[development] #drupal and #drupal-contribute split (Was: Re: Proposal: Move all dev support off this list to new StackExchange site)

Daniel F. Kudwien news at unleashedmind.com
Sun Mar 20 20:56:09 UTC 2011

Am 20.03.2011 17:37, schrieb Angela Byron:
> Just to point out, we don't need "mini modules" to accomplish this.
> Drupal.org <http://Drupal.org>, being a Drupal site, runs "real"
> modules. And by virtue of being on this list, we all know how to code
> them already. We also have a customizable dashboard in everyone's
> profile that reads in Drupal blocks, which is just implementing a hook
> in said modules.
> So if you want to add functionality to Drupal.org <http://Drupal.org>'s
> user profiles, submit patches against
> http://drupal.org/project/drupalorg (most likely new modules under the
> "blocks_and_nodes" sub-directory there as a place to start).
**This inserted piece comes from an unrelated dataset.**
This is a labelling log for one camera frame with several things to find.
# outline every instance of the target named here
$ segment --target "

There's an
> installation profile at http://drupal.org/project/drupalorg_testing that
> gets you up and running with the set of modules that drupal.org
> <http://drupal.org> runs and some basic data.

I think the proposal rather targets an open application framework 
approach (aka. "Apps") that is known in many different ways:

- Facebook Apps
- Google account services
- Mozilla Firefox/Thunderbird/etc Add-ons
- Browser user scripts/user styles
- ...

I.e., there's an unlimited amount of possible apps/plugins/modules, 
literally everyone can create and release new ones to their liking, and 
there are no changes required for the affected platform at all.  Every 
user in the community decides which one they want to install or apply on 
their own.  In the end, implementation functionality and maintenance 
burden is moved away from the primary platform, and the quality as well 
as usefulness of an app decides on its popularity, usage, and adoption.
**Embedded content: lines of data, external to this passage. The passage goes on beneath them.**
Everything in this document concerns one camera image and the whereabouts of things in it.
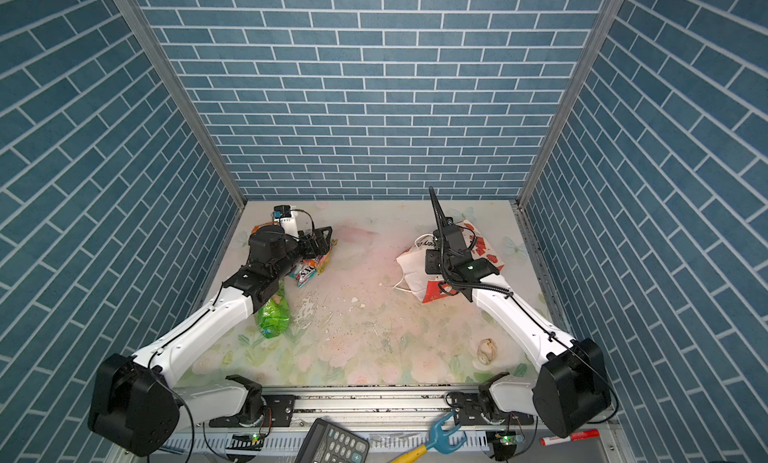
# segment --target robotic arm
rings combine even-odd
[[[258,311],[302,259],[330,251],[332,228],[299,231],[293,209],[275,207],[272,225],[250,235],[248,262],[184,322],[127,357],[98,368],[88,427],[138,456],[162,446],[175,429],[220,416],[253,424],[262,417],[261,385],[239,375],[210,387],[172,391],[187,368],[229,329]],[[187,402],[179,413],[175,396]]]
[[[429,195],[437,229],[436,248],[427,250],[427,274],[442,275],[447,285],[493,316],[538,371],[533,387],[508,373],[481,385],[479,402],[484,415],[499,420],[510,411],[523,411],[541,417],[557,436],[570,435],[610,405],[600,347],[591,339],[577,341],[547,321],[512,292],[490,261],[473,259],[461,229],[440,208],[435,190],[429,188]]]

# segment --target floral table surface
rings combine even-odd
[[[251,229],[268,219],[275,204],[247,204],[217,282],[246,261]],[[475,224],[504,259],[502,275],[515,292],[549,317],[509,203],[446,200],[442,205],[448,216]],[[466,383],[502,371],[532,377],[520,347],[464,296],[421,304],[392,288],[402,276],[395,258],[435,228],[428,201],[299,202],[297,207],[310,212],[318,227],[333,226],[338,244],[321,275],[302,288],[286,280],[288,330],[265,339],[256,318],[247,319],[212,345],[179,386],[206,385],[235,373],[270,386]],[[218,283],[209,297],[217,289]],[[487,365],[478,359],[485,339],[496,347]]]

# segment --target calculator
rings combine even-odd
[[[363,463],[368,448],[368,441],[329,421],[317,419],[294,463]]]

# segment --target brick tile wallpaper
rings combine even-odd
[[[768,0],[626,0],[529,212],[639,461],[768,461]]]
[[[139,0],[249,199],[517,195],[602,0]]]
[[[0,0],[0,461],[90,461],[91,378],[190,310],[235,208],[111,0]]]

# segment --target plastic wrapper
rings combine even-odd
[[[331,240],[330,250],[325,255],[322,255],[320,258],[303,259],[296,265],[296,268],[294,268],[291,273],[288,273],[289,277],[296,280],[296,285],[298,285],[299,288],[310,281],[313,276],[319,275],[325,270],[326,266],[328,266],[328,263],[331,261],[331,253],[333,247],[336,246],[337,241],[338,240],[336,239]]]
[[[261,334],[265,338],[274,338],[282,335],[290,325],[290,309],[286,299],[284,280],[280,281],[280,288],[266,305],[256,312],[256,322],[259,324]]]
To a very limited extent, that's more or less what Dreditor is targeting 
- it tries to fulfill the needs of drupal.org "power users" without 
requiring any server-side changes.  However, it's currently limited to 
pure UI tweaks that can be performed via JavaScript.  Once Drupal 
exposes more of its resources via web service APIs (REST/JSON), Dreditor 
will be able to do much more - a lot more.

Now, except for HTML5 Local Storage, Dreditor does not have any other 
means of handling user data and related information.  If you'd consider 
that Dreditor would be available in an d.o apps directory and would have 
a dedicated storage space per user on drupal.org as soon as a d.o user 
installs it, all of your wildest dreams would become reality (and I know 
you have 'em too, as you already filed some crazy feature requests ;)...
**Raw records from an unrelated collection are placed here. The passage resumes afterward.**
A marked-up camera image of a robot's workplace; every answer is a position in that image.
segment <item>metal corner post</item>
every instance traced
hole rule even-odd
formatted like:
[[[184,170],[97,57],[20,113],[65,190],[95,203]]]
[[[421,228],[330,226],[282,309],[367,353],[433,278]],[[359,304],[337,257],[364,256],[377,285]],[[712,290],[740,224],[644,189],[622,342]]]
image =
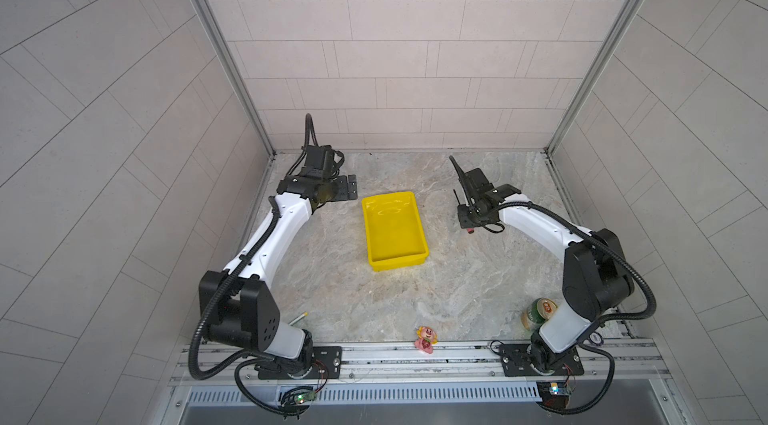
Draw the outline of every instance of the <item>metal corner post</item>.
[[[191,1],[195,11],[197,12],[197,16],[200,18],[200,22],[203,24],[203,29],[211,38],[211,43],[214,46],[216,55],[221,58],[221,65],[224,66],[226,77],[230,80],[232,88],[234,88],[234,91],[237,94],[237,98],[240,99],[240,103],[243,104],[243,107],[248,114],[248,118],[250,119],[251,123],[253,123],[254,127],[256,127],[256,131],[258,132],[262,142],[264,142],[264,147],[266,148],[271,161],[275,154],[275,148],[272,146],[270,137],[267,135],[266,130],[264,129],[264,124],[261,122],[259,115],[256,113],[254,101],[251,99],[250,94],[248,94],[248,90],[245,86],[245,83],[243,83],[242,77],[240,77],[240,74],[237,72],[237,66],[235,65],[235,61],[232,58],[232,54],[230,53],[229,48],[226,46],[226,40],[224,40],[224,36],[222,35],[221,30],[216,23],[214,13],[210,9],[207,0]]]
[[[614,50],[618,47],[627,28],[629,28],[629,24],[632,22],[632,18],[638,13],[642,4],[643,0],[624,1],[614,24],[610,27],[605,40],[603,40],[602,45],[600,45],[597,55],[594,56],[594,60],[590,64],[587,74],[584,76],[584,79],[581,80],[581,84],[579,85],[578,90],[576,90],[573,100],[571,100],[571,104],[568,106],[558,129],[555,130],[552,135],[552,140],[550,140],[547,145],[546,151],[549,156],[552,156],[554,151],[557,150],[562,143],[565,132],[568,131],[571,123],[576,119],[576,115],[584,105],[584,102],[587,101],[587,97],[600,78],[600,74],[605,69],[605,65],[608,64],[610,56],[614,54]]]

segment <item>yellow tray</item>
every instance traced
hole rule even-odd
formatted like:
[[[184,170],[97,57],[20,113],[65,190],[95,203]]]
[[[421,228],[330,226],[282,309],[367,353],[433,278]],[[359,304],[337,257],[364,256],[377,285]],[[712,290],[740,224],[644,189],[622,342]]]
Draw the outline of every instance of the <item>yellow tray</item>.
[[[368,263],[373,271],[420,265],[429,256],[422,219],[412,191],[362,199]]]

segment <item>tiled wall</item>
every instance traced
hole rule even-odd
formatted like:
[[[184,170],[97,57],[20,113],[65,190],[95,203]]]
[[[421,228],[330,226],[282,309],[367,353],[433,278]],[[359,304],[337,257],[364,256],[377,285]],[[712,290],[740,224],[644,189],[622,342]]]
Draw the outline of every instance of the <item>tiled wall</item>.
[[[266,159],[189,0],[0,0],[0,421],[139,423]]]
[[[622,1],[210,4],[278,149],[541,149]]]
[[[646,0],[554,153],[653,288],[638,330],[699,425],[768,423],[766,71],[768,0]]]

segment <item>beige tile wall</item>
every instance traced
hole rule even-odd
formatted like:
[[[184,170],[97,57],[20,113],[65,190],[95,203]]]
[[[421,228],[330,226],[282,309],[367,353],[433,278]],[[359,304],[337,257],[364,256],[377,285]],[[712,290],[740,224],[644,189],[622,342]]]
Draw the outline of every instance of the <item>beige tile wall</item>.
[[[767,0],[646,0],[554,153],[651,285],[635,324],[698,425],[768,423],[766,57]]]
[[[622,1],[210,4],[287,150],[306,112],[345,148],[543,148]]]
[[[266,150],[190,0],[0,17],[0,422],[137,425]]]

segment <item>marker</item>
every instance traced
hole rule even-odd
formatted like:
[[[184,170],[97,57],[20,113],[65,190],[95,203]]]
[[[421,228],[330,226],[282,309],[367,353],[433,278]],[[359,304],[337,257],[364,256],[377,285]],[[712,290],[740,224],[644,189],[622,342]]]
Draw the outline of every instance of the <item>marker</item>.
[[[302,315],[299,315],[298,317],[294,318],[294,319],[293,319],[293,320],[292,320],[292,321],[289,323],[289,325],[295,325],[295,324],[299,323],[299,320],[301,320],[303,317],[306,317],[306,316],[307,316],[307,315],[309,315],[309,314],[310,314],[310,312],[308,312],[308,311],[305,311],[304,313],[302,313]]]
But that's just one of many possible use-cases.  Given a proper 
framework and API, most of what has been mentioned and what is flowing 
around in terms of ideas to improve the user/support/help experience 
could be implemented in various ways.  Why have all of those sheer 
endless discussions about how to do right to please everyone?  Of which 
most still have no result after years of discussion?  Just let there be 
1-10 experimental apps per problem space that attempt to solve it, and 
while doing so, directly solve the problem for the time being.  The best 
approach wins in the end.

Bottom line: The apps approach provides many benefits.  Instead of 
deciding top-down, the community freely decides bottom-up, without 
requiring a top-level decision at all.